Tips & Tricks

Code Smells: Multi-Responsibility Methods

This is part of a series investigating code that looks suspicious (“code smells”), and exploring possible alternatives.

In the last article I introduced a large and complex method, validateQuery.  The focus of that article was how to simplify the method looking only at the “smell” of mutability, but there’s actually one very simple change that can chop the method nearly in half.
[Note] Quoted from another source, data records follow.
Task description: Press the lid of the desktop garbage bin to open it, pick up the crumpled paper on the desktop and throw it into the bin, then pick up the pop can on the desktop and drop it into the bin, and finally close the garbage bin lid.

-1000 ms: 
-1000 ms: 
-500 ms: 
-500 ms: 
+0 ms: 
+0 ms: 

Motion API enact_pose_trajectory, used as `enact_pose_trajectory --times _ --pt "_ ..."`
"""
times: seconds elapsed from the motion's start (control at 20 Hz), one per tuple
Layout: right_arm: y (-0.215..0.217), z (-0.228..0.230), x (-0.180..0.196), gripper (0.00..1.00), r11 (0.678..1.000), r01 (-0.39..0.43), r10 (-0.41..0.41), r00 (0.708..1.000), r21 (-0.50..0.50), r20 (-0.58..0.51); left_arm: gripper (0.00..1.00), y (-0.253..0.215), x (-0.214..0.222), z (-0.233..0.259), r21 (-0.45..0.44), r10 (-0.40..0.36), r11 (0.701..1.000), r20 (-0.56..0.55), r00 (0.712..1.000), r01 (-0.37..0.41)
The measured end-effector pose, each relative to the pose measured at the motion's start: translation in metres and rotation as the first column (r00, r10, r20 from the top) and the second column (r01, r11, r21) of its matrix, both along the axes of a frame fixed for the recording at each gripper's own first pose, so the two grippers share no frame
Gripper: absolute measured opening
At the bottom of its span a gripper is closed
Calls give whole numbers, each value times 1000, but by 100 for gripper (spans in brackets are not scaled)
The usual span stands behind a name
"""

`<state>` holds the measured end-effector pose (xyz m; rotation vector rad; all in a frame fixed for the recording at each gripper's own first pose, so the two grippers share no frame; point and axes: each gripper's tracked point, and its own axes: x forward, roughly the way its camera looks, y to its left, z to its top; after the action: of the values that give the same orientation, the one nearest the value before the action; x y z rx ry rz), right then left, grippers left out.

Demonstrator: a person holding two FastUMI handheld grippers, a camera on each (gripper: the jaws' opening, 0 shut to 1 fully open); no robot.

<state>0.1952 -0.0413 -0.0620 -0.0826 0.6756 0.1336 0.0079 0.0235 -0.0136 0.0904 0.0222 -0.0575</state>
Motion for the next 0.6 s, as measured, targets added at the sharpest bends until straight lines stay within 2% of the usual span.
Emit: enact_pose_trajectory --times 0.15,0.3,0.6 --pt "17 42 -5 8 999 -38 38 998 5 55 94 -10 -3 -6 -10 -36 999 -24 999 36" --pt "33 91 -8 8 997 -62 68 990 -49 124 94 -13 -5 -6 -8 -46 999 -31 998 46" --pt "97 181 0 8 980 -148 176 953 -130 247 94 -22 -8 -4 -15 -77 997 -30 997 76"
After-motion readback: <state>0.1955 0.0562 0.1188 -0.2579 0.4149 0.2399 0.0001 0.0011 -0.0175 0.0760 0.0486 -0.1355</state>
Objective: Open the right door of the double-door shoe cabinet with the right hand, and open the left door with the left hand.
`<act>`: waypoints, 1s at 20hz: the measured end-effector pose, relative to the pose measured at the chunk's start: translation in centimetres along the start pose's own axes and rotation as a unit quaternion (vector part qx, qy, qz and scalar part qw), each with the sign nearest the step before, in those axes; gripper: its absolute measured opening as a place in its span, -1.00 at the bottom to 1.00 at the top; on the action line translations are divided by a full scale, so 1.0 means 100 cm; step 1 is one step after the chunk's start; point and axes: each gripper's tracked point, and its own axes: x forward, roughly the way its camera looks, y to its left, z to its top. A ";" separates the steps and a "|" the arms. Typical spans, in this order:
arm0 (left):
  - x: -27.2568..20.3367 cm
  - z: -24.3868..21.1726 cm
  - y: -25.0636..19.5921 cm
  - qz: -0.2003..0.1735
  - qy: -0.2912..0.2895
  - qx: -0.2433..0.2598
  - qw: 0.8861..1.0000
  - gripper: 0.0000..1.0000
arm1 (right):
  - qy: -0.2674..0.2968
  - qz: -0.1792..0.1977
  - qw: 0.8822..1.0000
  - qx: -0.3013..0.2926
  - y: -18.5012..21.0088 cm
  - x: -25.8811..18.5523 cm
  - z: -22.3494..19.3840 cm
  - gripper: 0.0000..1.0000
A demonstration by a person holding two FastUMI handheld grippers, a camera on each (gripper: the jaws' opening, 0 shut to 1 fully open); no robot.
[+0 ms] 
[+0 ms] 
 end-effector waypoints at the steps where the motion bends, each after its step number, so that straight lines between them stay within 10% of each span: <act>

I’m afraid the time has come to post the method in its entirety, so I apologise for taking up so much screen real-estate. I’m going to mitigate this slightly by using the end result of our last refactoring, which saves us 20 lines of code or so:

static ValidatedField validateQuery(Class clazz, Mapper mapper, String propertyName, FilterOperator op,
                                    Object val, boolean validateNames, boolean validateTypes) {
    final ValidatedField validatedField = new ValidatedField(propertyName);
    if (!propertyName.startsWith("$")) {
        final String[] pathElements = propertyName.split("\\.");
        final List<String> databasePathElements = new ArrayList<>(asList(pathElements));
        if (clazz == null) {
            return validatedField;
        }

        MappedClass mc = mapper.getMappedClass(clazz);
        for (int i = 0; ; ) {
            final String fieldName = pathElements[i];
            boolean fieldIsArrayOperator = fieldName.equals("$");
            final Optional<MappedField> mf = getMappedField(fieldName, mc, databasePathElements,
                                                            i, propertyName, validateNames,
                                                            fieldIsArrayOperator);
            validatedField.mappedField = mf;

            i++;
            if (mf.isPresent() && mf.get().isMap()) {
                //skip the map key validation, and move to the next fieldName
                i++;
            }
            if (i >= pathElements.length) {
                break;
            }
            if (!fieldIsArrayOperator) {
                //catch people trying to search/update into @Reference/@Serialized fields
                if (validateNames && !canQueryPast(mf.get())) {
                    throw new ValidationException(format("Cannot use dot-notation past '%s' in '%s'; found while validating - %s", fieldName, mc.getClazz().getName(), propertyName));
                }
                if (!mf.isPresent() && mc.isInterface()) {
                    break;
                } else if (!mf.isPresent()) {
                    throw new ValidationException(format("The field '%s' could not be found in '%s'", propertyName, mc.getClazz().getName()));
                }
                //get the next MappedClass for the next field validation
                MappedField mappedField = mf.get();
                mc = mapper.getMappedClass((mappedField.isSingleValue()) ? mappedField.getType() : mappedField.getSubClass());
            }
        }
        //record new property string
        validatedField.databasePath = databasePathElements.stream().collect(joining("."));

        if (validateTypes && validatedField.mappedField.isPresent()) {
            MappedField mappedField = validatedField.mappedField.get();
            List<ValidationFailure> typeValidationFailures = new ArrayList<>();
            boolean compatibleForType = isCompatibleForOperator(mc, mappedField, mappedField.getType(), op, val, typeValidationFailures);
            List<ValidationFailure> subclassValidationFailures = new ArrayList<>();
            boolean compatibleForSubclass = isCompatibleForOperator(mc, mappedField, mappedField.getSubClass(), op, val, subclassValidationFailures);

            if ((mappedField.isSingleValue() && !compatibleForType)
                 || mappedField.isMultipleValues() && !(compatibleForSubclass || compatibleForType)) {
                if (LOG.isWarningEnabled()) {
                    LOG.warning(format("The type(s) for the query/update may be inconsistent; using an instance of type '%s' for the field '%s.%s' which is declared as '%s'", val.getClass().getName(), mappedField.getDeclaringClass().getName(), mappedField.getJavaFieldName(), mappedField.getType().getName()));
                    typeValidationFailures.addAll(subclassValidationFailures);
                    LOG.warning("Validation warnings: \n" + typeValidationFailures);
                }
            }
        }
    }
    return validatedField;
}

The smell that led me to this code in the first place was the multiple isPresent() checks on my Optional mf value, but I’m going to bypass that issue for now and see if there’s a quick win to simplify the code.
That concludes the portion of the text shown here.